Abstract 313: Neuron-specific Enolase and S-100B Protein in Crebrospinal Fluid: A Study of Sequential Analysis in Cardiac Arrest Patients Who Underwent Target Temperature Management

Abstract

Background: Neuron-specific enolase (NSE) and S-100B protein have been reported that they are associated with neurological outcome in out-of-hospital cardiac arrest (OHCA) survivors. However, comparing the prognostic performance between NSE and S-100B obtained from cerebrospinal fluid (CSF) has not been assessed yet. Therefore, this study aimed to investigate the prognostic performance of NSE and S-100B obtained from CSF for poor neurological outcomes in OHCA survivors. Methods: This was a prospective single-centre observational study, conducted from November 2018 to February 2019. The CSF samples of NSE and S-100B were serially obtained until 72 h from immediate as possible from return of spontaneous circulation (ROSC), at 24 h interval (NSE i , 24,48,72 and S-100B i , 24,48,72 ).

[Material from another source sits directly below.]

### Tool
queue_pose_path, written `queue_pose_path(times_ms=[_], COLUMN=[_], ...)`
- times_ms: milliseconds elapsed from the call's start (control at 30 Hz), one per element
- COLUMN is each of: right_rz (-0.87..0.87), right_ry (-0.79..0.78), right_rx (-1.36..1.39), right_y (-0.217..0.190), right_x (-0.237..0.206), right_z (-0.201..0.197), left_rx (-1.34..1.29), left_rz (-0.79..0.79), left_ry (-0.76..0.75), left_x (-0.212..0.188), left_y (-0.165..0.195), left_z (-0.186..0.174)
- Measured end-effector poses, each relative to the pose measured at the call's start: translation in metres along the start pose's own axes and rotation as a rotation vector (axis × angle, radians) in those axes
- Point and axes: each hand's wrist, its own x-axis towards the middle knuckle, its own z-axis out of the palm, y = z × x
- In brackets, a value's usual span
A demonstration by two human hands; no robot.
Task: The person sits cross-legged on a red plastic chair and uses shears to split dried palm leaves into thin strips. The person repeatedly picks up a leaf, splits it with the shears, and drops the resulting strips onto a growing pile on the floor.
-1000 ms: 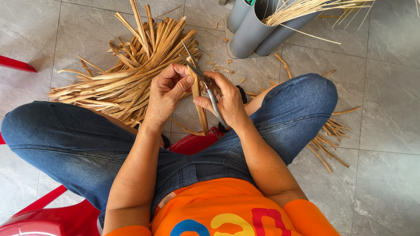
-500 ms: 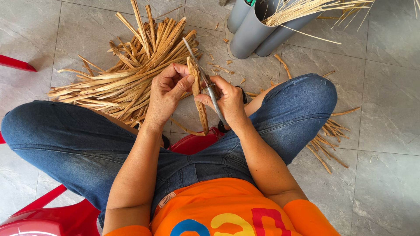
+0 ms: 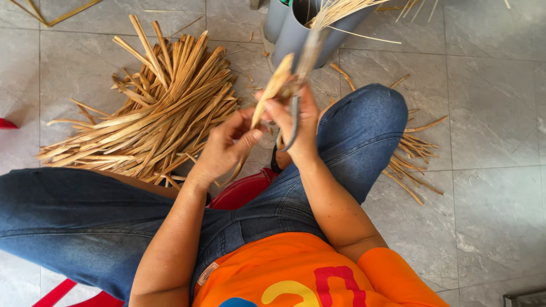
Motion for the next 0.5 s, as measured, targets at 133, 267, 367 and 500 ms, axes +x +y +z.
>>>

The area under curves (AUCs) were used to identify the sensitivities of two biomarkers for predicting poor neurologic outcomes. The primary outcome was the 3-months neurological outcomes. Results: We enrolled 35 patients (males, 28), and 16 subjects had a poor neurologic outcome. NSE and S-100B levels were significantly higher in the poor outcome group compared to the good outcome group at each time point. The AUCs of NSE and S-100B for poor neurological outcomes were 0.87 versus 0.95 at immediately, 0.96 versus 0.92 at 24 h, 0.99 versus 0.97, and 0.98 versus 0.97 at 72 h after ROSC, respectively. The sensitivities with 100% specificity of NSE and S-100B for poor neurological outcomes were 62.5 versus 33.3 at immediate, 73.3 versus 71.4 at 24 h, 92.9 versus 92.3 at 48 h, and 91.7 versus 88.9 at 72 h after ROSC, respectively. Conclusions: S-100B can be useful for early predicting the neurological outcomes of comatose OHCA patients within 24 hours from ROSC in spite of low sensitivity, whereas NSE need 24 hours at least for prognostication. Further prospective with large sample size in multicenter studies are needed to confirm out results.